More Businesses Can Use 5-Year NOL Carryback

Large and midsized companies can now take advantage of expanded net operating loss carryback rules to use the losses they incurred during the economic downturn to reduce their income from prior tax years.

The Worker, Homeownership and Business Assistance Act of 2009, which President Obama signed earlier this month, allows midsized and large businesses to elect to use a three-, four- or five-year NOL carryback, instead of the normal two-year carryback. Thus, business losses incurred in 2008 or 2009 can now be used to recoup taxes paid in the prior five years. The provision is expected to put $33 billion of tax cuts in the hands of businesses. The IRS issued a revenue procedure Friday describing how businesses can take advantage of the provision.
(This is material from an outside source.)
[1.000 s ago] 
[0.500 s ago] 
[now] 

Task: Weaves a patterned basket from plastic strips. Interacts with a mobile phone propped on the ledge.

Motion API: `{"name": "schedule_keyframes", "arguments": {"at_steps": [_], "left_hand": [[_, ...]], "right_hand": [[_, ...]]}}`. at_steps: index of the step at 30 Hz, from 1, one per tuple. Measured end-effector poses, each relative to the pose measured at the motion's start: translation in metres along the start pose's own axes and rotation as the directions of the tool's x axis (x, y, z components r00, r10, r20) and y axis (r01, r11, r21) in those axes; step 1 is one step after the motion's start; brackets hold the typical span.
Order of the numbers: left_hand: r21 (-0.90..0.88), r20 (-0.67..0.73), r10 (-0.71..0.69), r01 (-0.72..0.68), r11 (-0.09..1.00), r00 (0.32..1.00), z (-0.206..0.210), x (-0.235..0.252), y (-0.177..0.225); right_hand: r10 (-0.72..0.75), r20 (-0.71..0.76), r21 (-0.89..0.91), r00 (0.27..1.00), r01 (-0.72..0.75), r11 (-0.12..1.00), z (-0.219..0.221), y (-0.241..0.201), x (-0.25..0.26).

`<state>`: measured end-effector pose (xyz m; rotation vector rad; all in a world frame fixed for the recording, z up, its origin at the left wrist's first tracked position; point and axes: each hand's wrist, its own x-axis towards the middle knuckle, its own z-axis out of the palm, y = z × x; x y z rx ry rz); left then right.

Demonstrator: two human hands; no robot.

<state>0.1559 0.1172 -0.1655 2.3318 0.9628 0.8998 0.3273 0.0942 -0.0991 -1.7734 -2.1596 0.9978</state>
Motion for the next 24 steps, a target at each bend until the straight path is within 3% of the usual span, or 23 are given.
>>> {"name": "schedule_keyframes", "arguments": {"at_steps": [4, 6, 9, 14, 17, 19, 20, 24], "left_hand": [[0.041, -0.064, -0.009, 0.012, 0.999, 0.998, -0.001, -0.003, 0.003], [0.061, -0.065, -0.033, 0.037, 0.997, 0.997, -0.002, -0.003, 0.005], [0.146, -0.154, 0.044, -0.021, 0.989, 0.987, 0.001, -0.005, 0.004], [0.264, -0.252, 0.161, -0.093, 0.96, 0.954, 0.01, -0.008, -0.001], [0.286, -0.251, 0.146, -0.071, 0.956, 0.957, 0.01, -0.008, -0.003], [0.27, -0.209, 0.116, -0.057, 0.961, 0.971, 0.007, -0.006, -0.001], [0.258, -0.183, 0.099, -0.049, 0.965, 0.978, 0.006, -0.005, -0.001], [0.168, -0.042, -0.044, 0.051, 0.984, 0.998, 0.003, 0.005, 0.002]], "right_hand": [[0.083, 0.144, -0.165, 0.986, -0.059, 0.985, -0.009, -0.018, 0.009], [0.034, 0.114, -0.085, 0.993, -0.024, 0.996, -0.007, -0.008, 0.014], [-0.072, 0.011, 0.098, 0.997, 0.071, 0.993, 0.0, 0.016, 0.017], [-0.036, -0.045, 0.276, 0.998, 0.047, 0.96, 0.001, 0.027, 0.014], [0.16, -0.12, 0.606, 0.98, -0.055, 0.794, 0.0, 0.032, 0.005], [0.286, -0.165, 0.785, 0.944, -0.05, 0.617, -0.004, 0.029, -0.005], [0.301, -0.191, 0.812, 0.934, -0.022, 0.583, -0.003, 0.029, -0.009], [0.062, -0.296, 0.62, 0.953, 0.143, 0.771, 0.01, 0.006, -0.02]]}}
In February, the American Recovery and Reinvestment Act provided an expanded NOL carryback, but it was limited to small businesses with average gross receipts of $15 million or less. The new law extends the NOL carryback to larger businesses, including life insurance companies that incurred a loss from operations, but excludes any company that received payments under the Troubled Asset Relief Program.

Taxpayers under the procedure may elect to carry back an NOL for a period of three, four or five years, or a loss from operations for four or five years, to offset taxable income in those preceding taxable years. An NOL or loss from operations carried back five years may offset no more than 50 percent of a taxpayer's taxable income in that fifth preceding year. This limitation does not apply to the fourth or third preceding year.

The procedure applies to taxpayers that incurred an NOL or a loss from operations for a taxable year ending after Dec. 31, 2007, and beginning before Jan. 1, 2010.